The problem:
As the lines appear below, please set them down exactly, starting at the first and finishing with the one containing "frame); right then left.".

Extracted records:
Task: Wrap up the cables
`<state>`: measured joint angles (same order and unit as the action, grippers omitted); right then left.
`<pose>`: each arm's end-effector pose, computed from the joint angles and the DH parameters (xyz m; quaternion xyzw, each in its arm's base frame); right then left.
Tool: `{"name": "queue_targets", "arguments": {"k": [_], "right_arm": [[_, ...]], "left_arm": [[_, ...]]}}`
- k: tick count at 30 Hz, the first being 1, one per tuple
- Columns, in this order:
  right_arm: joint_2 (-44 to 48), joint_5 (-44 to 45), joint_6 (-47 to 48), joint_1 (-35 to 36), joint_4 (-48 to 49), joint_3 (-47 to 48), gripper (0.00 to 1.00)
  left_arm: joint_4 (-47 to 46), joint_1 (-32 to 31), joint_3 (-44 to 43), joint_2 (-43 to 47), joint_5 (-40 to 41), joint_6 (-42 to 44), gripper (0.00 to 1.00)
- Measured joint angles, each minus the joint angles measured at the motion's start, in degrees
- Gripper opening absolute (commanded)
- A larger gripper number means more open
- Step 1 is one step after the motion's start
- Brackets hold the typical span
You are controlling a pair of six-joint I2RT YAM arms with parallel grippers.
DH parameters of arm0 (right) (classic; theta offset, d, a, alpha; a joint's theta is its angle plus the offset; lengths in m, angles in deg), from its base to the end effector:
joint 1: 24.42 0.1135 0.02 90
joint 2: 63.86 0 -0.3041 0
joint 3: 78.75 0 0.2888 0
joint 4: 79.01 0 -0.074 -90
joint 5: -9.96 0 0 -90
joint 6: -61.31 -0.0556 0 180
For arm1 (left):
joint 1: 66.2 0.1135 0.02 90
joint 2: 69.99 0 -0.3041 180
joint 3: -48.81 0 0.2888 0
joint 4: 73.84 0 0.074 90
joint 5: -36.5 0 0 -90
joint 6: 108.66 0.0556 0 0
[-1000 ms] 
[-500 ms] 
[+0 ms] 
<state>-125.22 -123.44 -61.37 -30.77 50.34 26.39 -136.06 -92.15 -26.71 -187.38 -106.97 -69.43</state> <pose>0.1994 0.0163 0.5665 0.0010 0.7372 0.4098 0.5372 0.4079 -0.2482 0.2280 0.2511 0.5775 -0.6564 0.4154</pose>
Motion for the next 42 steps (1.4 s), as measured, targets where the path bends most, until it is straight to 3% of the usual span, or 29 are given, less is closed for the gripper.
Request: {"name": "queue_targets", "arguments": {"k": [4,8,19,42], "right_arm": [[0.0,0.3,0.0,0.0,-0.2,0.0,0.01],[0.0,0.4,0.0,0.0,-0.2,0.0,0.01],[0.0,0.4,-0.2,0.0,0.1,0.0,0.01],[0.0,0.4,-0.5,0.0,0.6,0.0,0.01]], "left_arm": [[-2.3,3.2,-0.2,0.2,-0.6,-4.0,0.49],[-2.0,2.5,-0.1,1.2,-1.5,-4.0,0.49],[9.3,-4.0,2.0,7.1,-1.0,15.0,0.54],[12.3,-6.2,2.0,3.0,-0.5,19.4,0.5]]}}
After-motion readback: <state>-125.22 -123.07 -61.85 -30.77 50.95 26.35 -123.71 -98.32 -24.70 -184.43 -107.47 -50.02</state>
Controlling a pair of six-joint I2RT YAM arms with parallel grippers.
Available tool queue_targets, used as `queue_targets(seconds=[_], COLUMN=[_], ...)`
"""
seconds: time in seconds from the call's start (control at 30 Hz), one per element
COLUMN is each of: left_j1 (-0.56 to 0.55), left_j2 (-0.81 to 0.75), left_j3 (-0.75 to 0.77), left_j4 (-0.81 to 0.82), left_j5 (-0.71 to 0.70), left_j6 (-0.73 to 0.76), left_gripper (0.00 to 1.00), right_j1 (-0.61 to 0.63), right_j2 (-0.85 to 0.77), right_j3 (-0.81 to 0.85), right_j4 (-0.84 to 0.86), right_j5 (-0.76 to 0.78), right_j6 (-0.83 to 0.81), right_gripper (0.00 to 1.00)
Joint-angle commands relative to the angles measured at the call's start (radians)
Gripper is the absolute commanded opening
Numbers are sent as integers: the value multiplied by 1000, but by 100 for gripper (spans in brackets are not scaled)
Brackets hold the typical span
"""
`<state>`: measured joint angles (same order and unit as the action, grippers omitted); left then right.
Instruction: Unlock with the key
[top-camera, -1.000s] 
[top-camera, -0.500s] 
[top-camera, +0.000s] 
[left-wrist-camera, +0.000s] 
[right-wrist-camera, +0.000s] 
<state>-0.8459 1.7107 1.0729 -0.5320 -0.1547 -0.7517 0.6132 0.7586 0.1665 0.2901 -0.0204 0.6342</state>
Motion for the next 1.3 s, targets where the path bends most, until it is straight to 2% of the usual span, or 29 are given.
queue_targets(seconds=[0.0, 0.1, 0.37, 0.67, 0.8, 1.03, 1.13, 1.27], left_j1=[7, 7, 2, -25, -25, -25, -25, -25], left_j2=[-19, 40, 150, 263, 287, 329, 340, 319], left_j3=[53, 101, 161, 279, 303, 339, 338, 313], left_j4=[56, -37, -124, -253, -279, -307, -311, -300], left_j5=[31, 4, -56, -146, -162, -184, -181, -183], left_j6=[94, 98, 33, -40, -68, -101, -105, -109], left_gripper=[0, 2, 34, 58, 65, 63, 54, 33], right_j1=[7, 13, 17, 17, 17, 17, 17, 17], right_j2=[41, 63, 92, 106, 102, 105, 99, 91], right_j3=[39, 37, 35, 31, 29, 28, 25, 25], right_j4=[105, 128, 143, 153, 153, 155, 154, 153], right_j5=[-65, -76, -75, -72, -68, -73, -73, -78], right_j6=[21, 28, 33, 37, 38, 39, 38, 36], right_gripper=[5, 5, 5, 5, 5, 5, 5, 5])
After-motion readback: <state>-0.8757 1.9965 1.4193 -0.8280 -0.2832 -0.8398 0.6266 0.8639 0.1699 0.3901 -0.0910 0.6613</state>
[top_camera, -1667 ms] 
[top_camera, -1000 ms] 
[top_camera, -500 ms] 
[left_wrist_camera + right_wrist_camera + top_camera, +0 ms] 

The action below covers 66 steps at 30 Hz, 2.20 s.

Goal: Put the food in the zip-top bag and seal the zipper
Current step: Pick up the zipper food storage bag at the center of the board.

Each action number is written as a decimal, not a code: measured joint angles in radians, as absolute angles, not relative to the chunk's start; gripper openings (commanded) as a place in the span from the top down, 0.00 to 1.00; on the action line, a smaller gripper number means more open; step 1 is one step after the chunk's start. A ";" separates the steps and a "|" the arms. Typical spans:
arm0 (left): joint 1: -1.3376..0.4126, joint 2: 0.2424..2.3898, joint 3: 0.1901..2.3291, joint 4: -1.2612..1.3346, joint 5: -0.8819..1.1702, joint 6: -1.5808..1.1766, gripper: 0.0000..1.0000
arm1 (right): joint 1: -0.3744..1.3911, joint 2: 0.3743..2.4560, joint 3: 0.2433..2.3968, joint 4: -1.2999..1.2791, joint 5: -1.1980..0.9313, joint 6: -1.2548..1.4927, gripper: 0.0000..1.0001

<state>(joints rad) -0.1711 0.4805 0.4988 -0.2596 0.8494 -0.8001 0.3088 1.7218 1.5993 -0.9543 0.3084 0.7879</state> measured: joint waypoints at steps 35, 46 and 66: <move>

Response to this task:
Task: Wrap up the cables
`<state>`: measured joint angles (same order and unit as the action, grippers omitted); right then left.
`<pose>`: each arm's end-effector pose, computed from the joint angles and the DH parameters (xyz m; quaternion xyzw, each in its arm's base frame); right then left.

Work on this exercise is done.